■ About this task
When you reach a picture, skip it, and retype every line below exactly.

■ Collected material

────

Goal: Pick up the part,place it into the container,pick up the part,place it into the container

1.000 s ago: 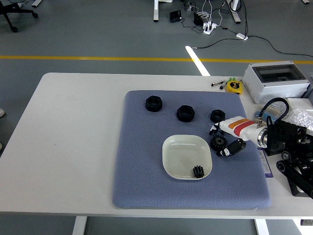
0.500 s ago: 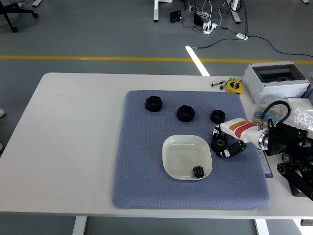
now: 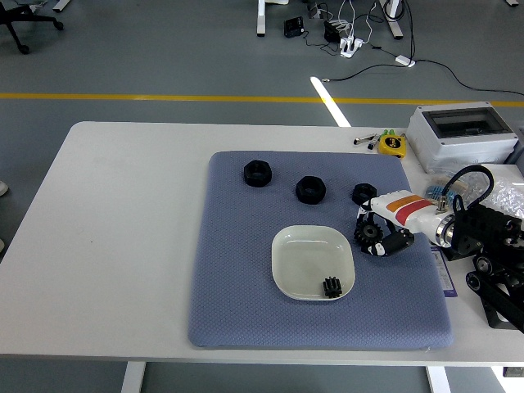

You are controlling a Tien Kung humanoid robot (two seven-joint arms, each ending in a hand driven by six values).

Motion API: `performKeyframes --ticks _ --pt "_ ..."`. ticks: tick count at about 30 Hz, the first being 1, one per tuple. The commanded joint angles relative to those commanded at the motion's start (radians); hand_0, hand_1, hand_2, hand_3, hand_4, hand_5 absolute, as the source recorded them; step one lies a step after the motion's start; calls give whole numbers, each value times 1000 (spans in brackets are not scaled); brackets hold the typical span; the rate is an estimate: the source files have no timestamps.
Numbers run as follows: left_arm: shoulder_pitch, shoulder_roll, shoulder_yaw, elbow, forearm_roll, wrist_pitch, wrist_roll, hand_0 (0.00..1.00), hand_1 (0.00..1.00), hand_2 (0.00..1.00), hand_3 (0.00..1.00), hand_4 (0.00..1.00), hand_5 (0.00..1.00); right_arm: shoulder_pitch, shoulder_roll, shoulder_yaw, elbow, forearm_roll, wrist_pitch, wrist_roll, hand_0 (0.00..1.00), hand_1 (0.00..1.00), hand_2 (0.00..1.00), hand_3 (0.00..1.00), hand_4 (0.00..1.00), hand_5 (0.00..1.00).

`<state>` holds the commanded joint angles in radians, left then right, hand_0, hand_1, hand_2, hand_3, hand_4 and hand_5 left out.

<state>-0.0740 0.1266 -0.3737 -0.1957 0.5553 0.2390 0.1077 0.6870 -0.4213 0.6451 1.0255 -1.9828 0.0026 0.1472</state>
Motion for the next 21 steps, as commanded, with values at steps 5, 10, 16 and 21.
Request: performKeyframes --ticks 5,10,16,21 --pt "-2 0 9 0 -16 2 -4 718 617 689 587 684 640 -6 -8 48 35 -27 -6 -4 77 184 300 431 854 216" --pt "-4 1 12 1 -21 3 -6 717 616 689 587 684 640 -6 -14 84 97 -51 -11 -15 84 187 297 437 835 196" --pt "-4 1 13 1 -18 3 -6 717 615 688 586 684 639 3 3 65 202 -80 -4 -32 89 190 303 444 822 174" --pt "-3 2 14 2 -23 5 -7 717 610 688 586 684 639 17 32 14 256 -88 27 -49 114 224 359 472 752 224"
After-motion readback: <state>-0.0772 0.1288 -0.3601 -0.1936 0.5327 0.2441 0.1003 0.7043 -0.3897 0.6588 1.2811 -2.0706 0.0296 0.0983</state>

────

■ Written answer
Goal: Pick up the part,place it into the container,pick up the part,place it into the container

1.000 s ago: 
0.500 s ago: 
now: 

You are controlling a Tien Kung humanoid robot (two seven-joint arms, each ending in a hand driven by six values).

Motion API: `performKeyframes --ticks _ --pt "_ ..."`. ticks: tick count at about 30 Hz, the first being 1, one per tuple. The commanded joint angles relative to those commanded at the motion's start (radians); hand_0, hand_1, hand_2, hand_3, hand_4, hand_5 absolute, as the source recorded them; step one lies a step after the motion's start; calls give whole numbers, each value times 1000 (spans in brackets are not scaled); brackets hold the typical span; the rate is an estimate: the source files have no timestamps.
Numbers run as follows: left_arm: shoulder_pitch, shoulder_roll, shoulder_yaw, elbow, forearm_roll, wrist_pitch, wrist_roll, hand_0 (0.00..1.00), hand_1 (0.00..1.00), hand_2 (0.00..1.00), hand_3 (0.00..1.00), hand_4 (0.00..1.00), hand_5 (0.00..1.00); right_arm: shoulder_pitch, shoulder_roll, shoulder_yaw, elbow, forearm_roll, wrist_pitch, wrist_roll, hand_0 (0.00..1.00), hand_1 (0.00..1.00), hand_2 (0.00..1.00), hand_3 (0.00..1.00), hand_4 (0.00..1.00), hand_5 (0.00..1.00).

`<state>` holds the commanded joint angles in radians, left then right, hand_0, hand_1, hand_2, hand_3, hand_4 and hand_5 left out.

<state>-0.0740 0.1266 -0.3737 -0.1957 0.5553 0.2390 0.1077 0.6870 -0.4213 0.6451 1.0255 -1.9828 0.0026 0.1472</state>
Motion for the next 21 steps, as commanded, with values at steps 5, 10, 16 and 21.
Request: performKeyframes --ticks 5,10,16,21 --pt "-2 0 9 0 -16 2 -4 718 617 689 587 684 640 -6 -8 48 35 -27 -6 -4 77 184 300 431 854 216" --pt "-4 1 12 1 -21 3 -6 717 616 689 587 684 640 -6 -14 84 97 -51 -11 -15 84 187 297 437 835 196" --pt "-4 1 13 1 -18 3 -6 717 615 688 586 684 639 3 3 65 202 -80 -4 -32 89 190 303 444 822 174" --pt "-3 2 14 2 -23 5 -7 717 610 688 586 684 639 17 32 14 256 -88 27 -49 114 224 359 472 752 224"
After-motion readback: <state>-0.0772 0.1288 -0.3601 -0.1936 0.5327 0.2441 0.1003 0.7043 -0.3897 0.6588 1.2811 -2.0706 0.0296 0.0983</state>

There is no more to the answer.